Geospatial Data Engineering: Spatial Indexing

Optimizing queries, improving runtimes, and geospatial data science applications

Dea Bardhoshi
Towards Data Science

--

Photo by Tamas Tuzes-Katai on Unsplash

Intro: why is a spatial index useful?

In doing geospatial data science work, it is very important to think about optimizing the code you are writing. How can you make datasets with hundreds of millions of rows aggregate or join faster? This is where concepts such as spatial indices come in. In this post, I will talk about how a spatial index gets implemented, what its benefits and limitations are, and take a look at Uber’s open source H3 indexing library for some cool spatial data science applications. Let’s get started!

🗺 What’s a spatial index?

A regular index is the kind of thing you might find at the end of a book: a list of words and where they have shown up in the text. This helps you quickly look up any reference to a word you’re interested in within a certain text. Without this handy tool, you would need to manually look through every page of your book, searching for that one mention you wanted to read about.
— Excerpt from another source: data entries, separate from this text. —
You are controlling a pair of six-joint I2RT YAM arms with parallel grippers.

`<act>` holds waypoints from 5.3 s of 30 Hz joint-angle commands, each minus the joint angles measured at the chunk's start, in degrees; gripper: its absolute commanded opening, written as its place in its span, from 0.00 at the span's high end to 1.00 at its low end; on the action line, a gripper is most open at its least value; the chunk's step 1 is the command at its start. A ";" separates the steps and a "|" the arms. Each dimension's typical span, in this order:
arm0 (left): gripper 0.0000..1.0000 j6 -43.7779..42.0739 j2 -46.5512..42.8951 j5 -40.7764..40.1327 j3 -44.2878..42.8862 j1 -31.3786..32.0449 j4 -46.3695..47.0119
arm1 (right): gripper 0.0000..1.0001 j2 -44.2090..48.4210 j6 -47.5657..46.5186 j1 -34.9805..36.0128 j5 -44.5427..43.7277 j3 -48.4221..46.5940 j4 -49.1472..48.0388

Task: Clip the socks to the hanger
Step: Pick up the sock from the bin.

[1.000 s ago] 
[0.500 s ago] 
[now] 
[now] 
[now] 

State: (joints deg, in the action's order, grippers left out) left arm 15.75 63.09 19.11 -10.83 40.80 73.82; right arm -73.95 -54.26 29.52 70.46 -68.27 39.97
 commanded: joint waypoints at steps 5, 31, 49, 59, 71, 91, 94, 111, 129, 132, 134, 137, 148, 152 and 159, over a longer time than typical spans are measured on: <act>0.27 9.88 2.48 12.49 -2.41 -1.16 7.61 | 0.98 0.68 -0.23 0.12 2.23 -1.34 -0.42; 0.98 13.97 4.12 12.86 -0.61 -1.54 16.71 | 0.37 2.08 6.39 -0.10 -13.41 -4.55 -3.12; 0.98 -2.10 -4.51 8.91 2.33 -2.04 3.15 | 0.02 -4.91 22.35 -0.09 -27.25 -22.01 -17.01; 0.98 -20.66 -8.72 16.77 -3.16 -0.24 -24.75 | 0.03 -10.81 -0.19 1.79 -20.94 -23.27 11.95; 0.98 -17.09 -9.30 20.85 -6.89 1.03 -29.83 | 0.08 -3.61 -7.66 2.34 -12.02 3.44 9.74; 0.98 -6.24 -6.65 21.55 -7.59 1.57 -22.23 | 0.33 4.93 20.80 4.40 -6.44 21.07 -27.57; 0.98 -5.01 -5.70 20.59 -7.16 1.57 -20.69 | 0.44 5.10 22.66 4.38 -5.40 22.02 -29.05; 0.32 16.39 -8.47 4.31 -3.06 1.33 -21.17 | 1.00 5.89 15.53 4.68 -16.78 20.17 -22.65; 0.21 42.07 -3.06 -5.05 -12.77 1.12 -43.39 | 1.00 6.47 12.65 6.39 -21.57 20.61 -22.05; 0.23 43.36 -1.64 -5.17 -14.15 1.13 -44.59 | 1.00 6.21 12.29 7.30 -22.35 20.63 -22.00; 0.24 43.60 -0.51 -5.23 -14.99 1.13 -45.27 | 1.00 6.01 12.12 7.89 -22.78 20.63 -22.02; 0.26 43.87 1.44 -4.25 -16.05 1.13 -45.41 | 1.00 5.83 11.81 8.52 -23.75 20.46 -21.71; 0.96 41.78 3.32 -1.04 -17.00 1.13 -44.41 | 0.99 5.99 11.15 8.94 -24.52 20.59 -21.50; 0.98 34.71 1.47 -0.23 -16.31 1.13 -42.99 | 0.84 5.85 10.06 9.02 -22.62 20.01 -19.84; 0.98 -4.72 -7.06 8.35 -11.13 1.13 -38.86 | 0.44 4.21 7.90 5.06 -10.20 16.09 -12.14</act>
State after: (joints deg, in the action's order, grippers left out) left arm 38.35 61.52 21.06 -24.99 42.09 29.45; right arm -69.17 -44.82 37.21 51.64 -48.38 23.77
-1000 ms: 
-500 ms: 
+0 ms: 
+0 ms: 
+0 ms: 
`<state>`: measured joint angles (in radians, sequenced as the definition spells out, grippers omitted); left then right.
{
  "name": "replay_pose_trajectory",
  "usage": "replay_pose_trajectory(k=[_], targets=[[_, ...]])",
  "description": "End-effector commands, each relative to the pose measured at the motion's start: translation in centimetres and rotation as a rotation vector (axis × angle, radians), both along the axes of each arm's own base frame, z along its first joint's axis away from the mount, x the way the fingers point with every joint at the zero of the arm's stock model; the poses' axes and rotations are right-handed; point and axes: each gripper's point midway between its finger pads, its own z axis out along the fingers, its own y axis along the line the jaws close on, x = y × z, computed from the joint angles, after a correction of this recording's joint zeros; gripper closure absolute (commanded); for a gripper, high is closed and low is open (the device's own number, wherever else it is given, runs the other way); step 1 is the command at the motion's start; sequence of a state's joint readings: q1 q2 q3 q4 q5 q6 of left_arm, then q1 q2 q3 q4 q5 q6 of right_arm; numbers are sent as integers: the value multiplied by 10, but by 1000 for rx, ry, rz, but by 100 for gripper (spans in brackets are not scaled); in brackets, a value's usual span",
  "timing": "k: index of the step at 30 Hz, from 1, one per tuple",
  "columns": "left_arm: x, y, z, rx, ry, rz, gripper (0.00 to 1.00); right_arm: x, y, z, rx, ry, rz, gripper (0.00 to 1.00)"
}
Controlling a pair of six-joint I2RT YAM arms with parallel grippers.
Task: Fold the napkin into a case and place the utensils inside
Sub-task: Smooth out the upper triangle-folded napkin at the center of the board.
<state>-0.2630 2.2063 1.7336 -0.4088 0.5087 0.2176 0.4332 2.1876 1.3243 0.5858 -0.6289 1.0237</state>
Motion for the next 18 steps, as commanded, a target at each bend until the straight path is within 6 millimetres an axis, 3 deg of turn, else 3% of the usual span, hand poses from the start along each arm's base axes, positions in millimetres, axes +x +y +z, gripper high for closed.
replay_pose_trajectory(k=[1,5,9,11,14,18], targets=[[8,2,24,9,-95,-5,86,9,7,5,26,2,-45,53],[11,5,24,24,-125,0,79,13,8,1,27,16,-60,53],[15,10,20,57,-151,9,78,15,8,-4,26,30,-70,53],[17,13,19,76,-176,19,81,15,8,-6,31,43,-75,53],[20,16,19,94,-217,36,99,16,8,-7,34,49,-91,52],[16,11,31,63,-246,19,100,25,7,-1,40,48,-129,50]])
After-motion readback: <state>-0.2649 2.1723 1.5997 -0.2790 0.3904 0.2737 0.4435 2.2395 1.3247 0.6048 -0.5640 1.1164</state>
In modern databases, this issue of querying and searching is also very pertinent. Indexing often makes looking up data faster than filtering, and you can create indices based on a column of interest. For geospatial data in particular, engineers often need to look at operations like “intersection” or “is nearby to”. How can we make a spatial index so that these operations are as fast as possible? First, let’s take a look at some of this geospatial data:

Two non-intersecting features (image by author)

Let’s say that we want to run a query to determine if these two shapes are intersecting. By construction, spatial databases create their index out of a bounding box that contains the geometry:

Making a large bounding box (image by author)
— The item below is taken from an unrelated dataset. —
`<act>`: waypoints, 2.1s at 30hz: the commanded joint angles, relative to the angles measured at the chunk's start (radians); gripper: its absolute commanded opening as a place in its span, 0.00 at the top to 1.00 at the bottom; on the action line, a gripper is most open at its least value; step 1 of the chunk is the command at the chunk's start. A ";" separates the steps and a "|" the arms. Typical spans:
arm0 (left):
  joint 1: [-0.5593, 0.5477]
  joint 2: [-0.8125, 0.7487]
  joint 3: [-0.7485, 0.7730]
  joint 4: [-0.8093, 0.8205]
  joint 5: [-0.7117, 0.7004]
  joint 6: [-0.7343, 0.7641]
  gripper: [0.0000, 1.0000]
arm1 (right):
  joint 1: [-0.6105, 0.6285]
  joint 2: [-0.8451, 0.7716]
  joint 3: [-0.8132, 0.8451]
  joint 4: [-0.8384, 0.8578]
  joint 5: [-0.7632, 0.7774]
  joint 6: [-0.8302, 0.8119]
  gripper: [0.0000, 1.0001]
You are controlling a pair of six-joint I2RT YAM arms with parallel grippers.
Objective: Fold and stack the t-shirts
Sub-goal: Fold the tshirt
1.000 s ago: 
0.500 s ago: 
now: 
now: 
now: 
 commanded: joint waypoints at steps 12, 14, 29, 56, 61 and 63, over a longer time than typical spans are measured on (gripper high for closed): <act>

For answering whether these two features intersect, the database will compare whether the two bounding boxes have any area in common. As you can see, this can quickly lead to false positives. To fix this issue, spatial databases like PostGIS typically partition these large bounding boxes into smaller and smaller ones:

Going smaller: making child bounding boxes (image by author)
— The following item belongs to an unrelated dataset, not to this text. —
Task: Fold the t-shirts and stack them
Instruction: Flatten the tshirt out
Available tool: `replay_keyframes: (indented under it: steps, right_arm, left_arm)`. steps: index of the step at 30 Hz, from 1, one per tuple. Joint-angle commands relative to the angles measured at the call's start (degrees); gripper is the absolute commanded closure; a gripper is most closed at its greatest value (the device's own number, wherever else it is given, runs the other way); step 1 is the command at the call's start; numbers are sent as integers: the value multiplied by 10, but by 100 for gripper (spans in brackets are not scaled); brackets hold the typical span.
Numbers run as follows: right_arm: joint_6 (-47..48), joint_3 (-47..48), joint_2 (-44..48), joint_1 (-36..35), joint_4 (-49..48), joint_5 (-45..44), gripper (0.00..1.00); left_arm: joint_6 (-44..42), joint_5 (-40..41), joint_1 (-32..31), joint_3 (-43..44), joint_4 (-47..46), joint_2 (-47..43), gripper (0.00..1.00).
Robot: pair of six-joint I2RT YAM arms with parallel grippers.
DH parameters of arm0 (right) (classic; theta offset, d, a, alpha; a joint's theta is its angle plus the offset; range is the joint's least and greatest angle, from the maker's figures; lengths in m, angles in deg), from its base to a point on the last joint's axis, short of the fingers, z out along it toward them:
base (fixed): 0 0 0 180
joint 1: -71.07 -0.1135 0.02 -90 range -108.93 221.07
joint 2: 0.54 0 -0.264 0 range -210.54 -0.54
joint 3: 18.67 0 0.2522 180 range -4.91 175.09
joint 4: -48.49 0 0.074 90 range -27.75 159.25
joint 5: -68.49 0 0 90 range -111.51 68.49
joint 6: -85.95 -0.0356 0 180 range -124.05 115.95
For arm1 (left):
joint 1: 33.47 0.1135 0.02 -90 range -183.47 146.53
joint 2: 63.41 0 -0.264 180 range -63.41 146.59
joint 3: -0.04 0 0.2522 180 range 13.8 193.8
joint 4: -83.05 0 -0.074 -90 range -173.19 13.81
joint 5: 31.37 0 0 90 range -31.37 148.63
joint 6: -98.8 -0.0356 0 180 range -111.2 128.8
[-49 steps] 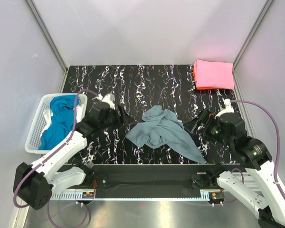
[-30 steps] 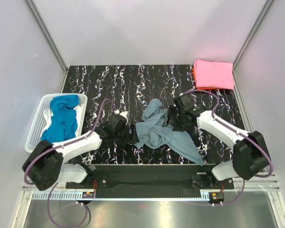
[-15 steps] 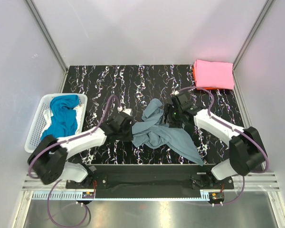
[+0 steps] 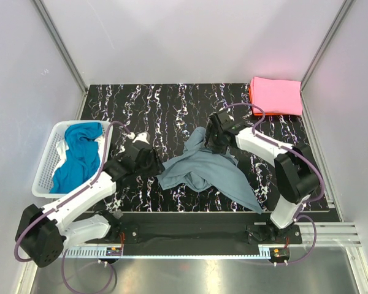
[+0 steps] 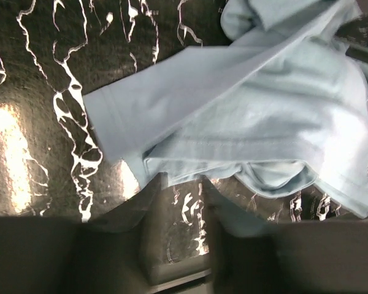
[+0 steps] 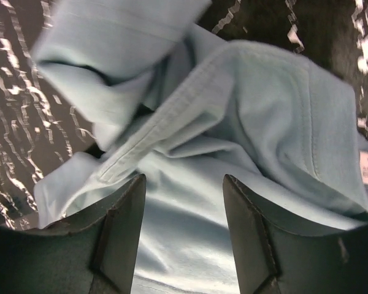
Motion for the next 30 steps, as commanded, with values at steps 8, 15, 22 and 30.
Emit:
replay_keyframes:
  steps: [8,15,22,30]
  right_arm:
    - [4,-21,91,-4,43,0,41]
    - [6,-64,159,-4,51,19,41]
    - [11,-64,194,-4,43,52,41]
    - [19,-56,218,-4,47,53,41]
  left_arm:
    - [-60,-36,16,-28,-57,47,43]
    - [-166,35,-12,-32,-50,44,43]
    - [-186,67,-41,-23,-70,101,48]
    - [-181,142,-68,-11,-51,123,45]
These partitions are stored in R-trees. R-trees are a hierarchical data structure: they keep track of the large “parent” bounding box, its children, its children’s children and so on. Every parent’s bounding box contains its children’s bounding boxes:

R-tree visualized (image by author)

The operation “intersect” is one of the key operations that benefits from this structure. While querying an interesection, the database looks down this tree asking “does the current bounding box intersect the feature of interest?”. If yes, it looks at that bounding box’s children and asks the same question. As it does so, it is able to quickly traverse the tree, skipping the branches that do not have an intersection and thus improve the query’s performance. In the end, it returns the intersecting geometry as desired.

🧰 In Practice: trying out a spatial index with GeoPandas

Let’s now take a concrete look at what using a regular row-wise procedure vs a spatial index looks like. I’ll be using 2 datasets representing NYC’s Census Tracts as well as City Facilities (both licensed through Open Data, and available here and here). First, let’s try out the “intersection” operation in GeoPandas on one of the Census Tract geometries. ‘Intersection’ in GeoPandas is a row-wise function checking each row of the column of interest against our geometry and looking at whether they intersect or not.

GeoPandas also offers a spatial index operation that uses R-trees and allows us to perform intersections as well. Here is a runtime comparison of the two methods over 100 runs of the intersection operation (note: because the default intersection function is slow, I only selected around 100 geometries from the original dataset):

💨 How much faster is a spatial index? (image by author)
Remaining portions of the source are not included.